→ SUPPLIED RECORDS

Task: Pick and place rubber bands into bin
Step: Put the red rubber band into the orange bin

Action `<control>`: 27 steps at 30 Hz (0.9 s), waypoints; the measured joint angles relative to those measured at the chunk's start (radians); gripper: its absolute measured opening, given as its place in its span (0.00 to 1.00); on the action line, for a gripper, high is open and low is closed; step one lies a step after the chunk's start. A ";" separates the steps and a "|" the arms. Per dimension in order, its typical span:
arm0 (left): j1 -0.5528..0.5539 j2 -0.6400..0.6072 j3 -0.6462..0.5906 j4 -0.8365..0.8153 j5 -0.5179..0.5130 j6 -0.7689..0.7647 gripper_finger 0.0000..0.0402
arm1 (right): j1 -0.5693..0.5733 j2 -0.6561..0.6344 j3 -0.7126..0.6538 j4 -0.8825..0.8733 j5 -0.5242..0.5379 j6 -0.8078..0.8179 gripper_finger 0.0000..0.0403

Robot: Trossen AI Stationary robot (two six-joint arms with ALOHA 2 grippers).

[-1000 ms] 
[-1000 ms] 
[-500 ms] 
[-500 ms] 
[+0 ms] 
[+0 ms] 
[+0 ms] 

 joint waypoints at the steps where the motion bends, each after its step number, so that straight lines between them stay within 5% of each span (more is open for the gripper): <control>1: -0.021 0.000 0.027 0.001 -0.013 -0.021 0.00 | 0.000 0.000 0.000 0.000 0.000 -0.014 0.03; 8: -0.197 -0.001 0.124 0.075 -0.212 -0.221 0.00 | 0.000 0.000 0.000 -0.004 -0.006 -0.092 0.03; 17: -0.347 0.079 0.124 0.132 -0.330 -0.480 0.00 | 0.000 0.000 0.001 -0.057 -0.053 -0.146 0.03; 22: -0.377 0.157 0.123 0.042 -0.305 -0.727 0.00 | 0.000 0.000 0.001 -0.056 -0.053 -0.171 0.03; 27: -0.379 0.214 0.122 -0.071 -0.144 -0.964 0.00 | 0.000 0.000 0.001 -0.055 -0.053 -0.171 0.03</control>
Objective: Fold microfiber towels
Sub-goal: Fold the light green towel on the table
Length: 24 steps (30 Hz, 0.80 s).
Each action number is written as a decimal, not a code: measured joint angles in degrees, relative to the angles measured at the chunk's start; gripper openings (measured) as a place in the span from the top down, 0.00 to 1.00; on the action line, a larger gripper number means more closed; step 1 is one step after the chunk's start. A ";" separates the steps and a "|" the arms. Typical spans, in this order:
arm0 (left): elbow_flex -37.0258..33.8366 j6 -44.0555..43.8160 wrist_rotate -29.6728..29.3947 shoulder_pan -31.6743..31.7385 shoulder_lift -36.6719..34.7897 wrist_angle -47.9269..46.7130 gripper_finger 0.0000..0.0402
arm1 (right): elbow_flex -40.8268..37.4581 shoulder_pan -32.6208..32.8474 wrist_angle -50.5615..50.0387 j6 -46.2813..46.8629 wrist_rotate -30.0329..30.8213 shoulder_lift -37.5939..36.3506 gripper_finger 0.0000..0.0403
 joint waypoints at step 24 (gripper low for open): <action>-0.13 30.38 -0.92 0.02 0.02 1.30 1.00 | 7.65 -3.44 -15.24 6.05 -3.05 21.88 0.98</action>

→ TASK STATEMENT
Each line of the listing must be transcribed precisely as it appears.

→ FINAL ANSWER
Task: Pick and place rubber bands into bin
Step: Put the red rubber band into the orange bin

Action `<control>`: 27 steps at 30 Hz (0.9 s), waypoints; the measured joint angles relative to those measured at the chunk's start (radians); gripper: its absolute measured opening, given as its place in its span (0.00 to 1.00); on the action line, for a gripper, high is open and low is closed; step one lies a step after the chunk's start. A ";" separates the steps and a "|" the arms. Per dimension in order, its typical span:
arm0 (left): j1 -0.5528..0.5539 j2 -0.6400..0.6072 j3 -0.6462..0.5906 j4 -0.8365..0.8153 j5 -0.5179..0.5130 j6 -0.7689..0.7647 gripper_finger 0.0000..0.0402
arm1 (right): j1 -0.5693..0.5733 j2 -0.6561..0.6344 j3 -0.7126..0.6538 j4 -0.8825..0.8733 j5 -0.5242..0.5379 j6 -0.8078..0.8179 gripper_finger 0.0000..0.0403

Robot: Trossen AI Stationary robot (two six-joint arms with ALOHA 2 grippers).

[-1000 ms] 
[-1000 ms] 
[-500 ms] 
[-500 ms] 
[+0 ms] 
[+0 ms] 
[+0 ms] 

 joint waypoints at the steps where the motion bends, each after its step number, so that straight lines between them stay within 5% of each span (more is open for the gripper): <control>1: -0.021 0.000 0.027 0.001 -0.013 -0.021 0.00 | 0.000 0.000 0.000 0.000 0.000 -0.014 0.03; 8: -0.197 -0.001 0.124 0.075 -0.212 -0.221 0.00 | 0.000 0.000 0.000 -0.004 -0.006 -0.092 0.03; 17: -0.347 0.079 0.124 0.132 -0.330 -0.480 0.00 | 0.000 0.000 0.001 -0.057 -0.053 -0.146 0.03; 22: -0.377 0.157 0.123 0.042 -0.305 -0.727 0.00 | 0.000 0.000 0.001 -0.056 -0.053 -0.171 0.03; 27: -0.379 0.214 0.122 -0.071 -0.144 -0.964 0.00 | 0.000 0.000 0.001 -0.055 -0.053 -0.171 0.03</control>
Objective: Fold microfiber towels
Sub-goal: Fold the light green towel on the table
Length: 24 steps (30 Hz, 0.80 s).
Each action number is written as a decimal, not a code: measured joint angles in degrees, relative to the angles measured at the chunk's start; gripper openings (measured) as a place in the span from the top down, 0.00 to 1.00; on the action line, a larger gripper number means more closed; step 1 is one step after the chunk's start. A ";" separates the steps and a "|" the arms. Typical spans, in this order:
arm0 (left): elbow_flex -37.0258..33.8366 j6 -44.0555..43.8160 wrist_rotate -29.6728..29.3947 shoulder_pan -31.6743..31.7385 shoulder_lift -36.6719..34.7897 wrist_angle -47.9269..46.7130 gripper_finger 0.0000..0.0402
arm1 (right): elbow_flex -40.8268..37.4581 shoulder_pan -32.6208..32.8474 wrist_angle -50.5615..50.0387 j6 -46.2813..46.8629 wrist_rotate -30.0329..30.8213 shoulder_lift -37.5939..36.3506 gripper_finger 0.0000..0.0403
 joint waypoints at step 24 (gripper low for open): <action>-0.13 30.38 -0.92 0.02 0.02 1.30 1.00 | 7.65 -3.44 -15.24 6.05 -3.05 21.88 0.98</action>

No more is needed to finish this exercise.